Page 106 of Breaking Rosalind
This can’t be Cesare. He had no trouble pushing the lever that turned the wall behind the sink into a door. His brothers would also know about the secret entrance, so it’s probably a lackey, coming to interfere with what he thinks is a helpless woman.
Or Gunther finally staged a rescue party?
I shake off that thought. My handler probably wants me dead.
My heart pounds with two-parts trepidation and one-part anticipation. What have I got to lose by calling out?
Nothing.
Even if it’s a Montesano employee, he doesn’t know about the sink.
“Hello?” I call out.
The banging stops. “Rosa?” asks a familiar female voice. “Can you hear me?”
My heart skips several beats. “Britt?”
“How do I get inside?”
I blurt out an explanation. A second later, my best friend bursts through the door, dressed like a waiter.
My jaw drops. Britt must have followed the tracker I injected into my belly button. I glance at a metal cylinder hanging around her neck. It’s an encryption override module, which explains how she bypassed the biometric security.
Eyes widening, she takes in my naked form. “Are you hurt?”
I give her a nod and try not to squirm. Explaining why Cesare left my body unmarked might be more humiliating than suffering all his bullshit.
“How on earth did you get past all the guards?” I ask.
Britt rushes to my side with a set of bolt cutters and surveys the chains, the hooks, and the wrist cuffs.
She snips the padlock holding my hands in the metal split, and the leather comes loose. “I ducked out before the shooting.”
“Shooting?” I free my hands with my teeth and toss the splint on the floor while she crouches to snap my ankle restraints.
As we both slip into catsuits made of material to render us invisible to security cameras, Britt explains that the Moirai sent a team of assassins to infiltrate Roman’s welcome-home party as waiters and guests.
I frown, wondering if it’s a good idea to replicate the method another assassin used to take down the Capello family. There’s no time to question it when she presses an energy bar to my lips and cracks open a small bottle of water.

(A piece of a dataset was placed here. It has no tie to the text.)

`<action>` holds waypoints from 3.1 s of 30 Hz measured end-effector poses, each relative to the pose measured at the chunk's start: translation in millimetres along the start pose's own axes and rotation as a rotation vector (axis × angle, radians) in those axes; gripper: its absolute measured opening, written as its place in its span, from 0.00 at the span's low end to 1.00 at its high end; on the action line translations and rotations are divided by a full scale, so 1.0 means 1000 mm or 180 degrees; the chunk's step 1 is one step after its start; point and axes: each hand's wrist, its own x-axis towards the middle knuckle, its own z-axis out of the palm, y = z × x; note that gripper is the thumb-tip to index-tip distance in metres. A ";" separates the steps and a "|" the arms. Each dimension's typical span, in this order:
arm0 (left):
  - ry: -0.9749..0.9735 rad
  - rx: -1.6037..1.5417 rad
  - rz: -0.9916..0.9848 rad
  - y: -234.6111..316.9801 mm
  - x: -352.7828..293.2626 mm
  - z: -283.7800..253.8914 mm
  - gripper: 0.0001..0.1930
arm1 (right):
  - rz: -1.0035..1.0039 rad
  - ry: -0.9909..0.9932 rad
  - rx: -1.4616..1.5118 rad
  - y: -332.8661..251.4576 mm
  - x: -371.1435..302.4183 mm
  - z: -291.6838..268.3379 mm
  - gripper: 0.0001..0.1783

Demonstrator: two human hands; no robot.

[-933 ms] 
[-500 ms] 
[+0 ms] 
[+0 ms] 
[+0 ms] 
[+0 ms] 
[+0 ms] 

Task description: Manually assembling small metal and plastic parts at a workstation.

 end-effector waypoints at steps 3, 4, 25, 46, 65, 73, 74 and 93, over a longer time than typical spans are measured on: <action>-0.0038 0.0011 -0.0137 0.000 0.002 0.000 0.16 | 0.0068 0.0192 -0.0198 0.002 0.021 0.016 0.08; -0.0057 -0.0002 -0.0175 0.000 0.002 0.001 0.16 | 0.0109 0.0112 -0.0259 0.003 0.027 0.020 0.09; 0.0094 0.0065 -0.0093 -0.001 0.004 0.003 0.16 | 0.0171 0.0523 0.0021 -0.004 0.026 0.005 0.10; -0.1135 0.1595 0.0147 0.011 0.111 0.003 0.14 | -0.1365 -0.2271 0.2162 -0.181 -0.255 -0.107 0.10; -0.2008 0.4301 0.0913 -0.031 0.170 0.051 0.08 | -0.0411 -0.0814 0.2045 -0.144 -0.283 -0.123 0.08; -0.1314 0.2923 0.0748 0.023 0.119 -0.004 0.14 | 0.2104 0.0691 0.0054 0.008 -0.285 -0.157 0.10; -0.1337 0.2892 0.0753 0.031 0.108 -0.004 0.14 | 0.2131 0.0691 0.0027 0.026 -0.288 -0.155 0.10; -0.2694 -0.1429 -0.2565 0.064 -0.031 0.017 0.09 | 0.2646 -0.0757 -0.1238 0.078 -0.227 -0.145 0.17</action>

“Are you alright?” she asks.
“Yeah.” I down the entire contents while chewing. “Let’s go.”
We race out of the bathroom, through the playroom, and out of the door. My steps are unsteady and my gut churns with nausea at the sudden influx of sustenance, but I push through, not wanting to waste Britt’s deadly risk.
She didn’t just break through the Montesano family’s security. She abandoned her mission. If Gunther discovers Britt jeopardized a lucrative triple assassination for me, she’s dead.
We continue down the corridor, through another security door, and into a wider hallway lined with doors and cameras. I shiver at the reminder that this is where the Montesano family keeps their prisoners.
The faint noise of yelling and gunshots is my only source of comfort, knowing that anyone watching the security cameras will be too preoccupied with the assassinations notice if our catsuits don’t keep us completely invisible.
Britt turns to me, her features hardened with determination. “It will be chaos upstairs. There are hundreds of guests trying to escape the shooting. We can’t go back the way I came.”
“Alright,” I rasp. “Then let’s go in the opposite direction. If there isn’t another exit, we can find a hiding place.”
Britt rushes ahead down the hallway, passing the underground prison cells, and stops at another door. Her encryption override module lets it open with a click, and we continue down a darkened stairwell that leads to another door.
It shuts behind us, encasing us in darkness. From the musty air and the faint hint of damp, I can already tell that this lower part of the basement isn’t as well maintained as the place where they keep their captives.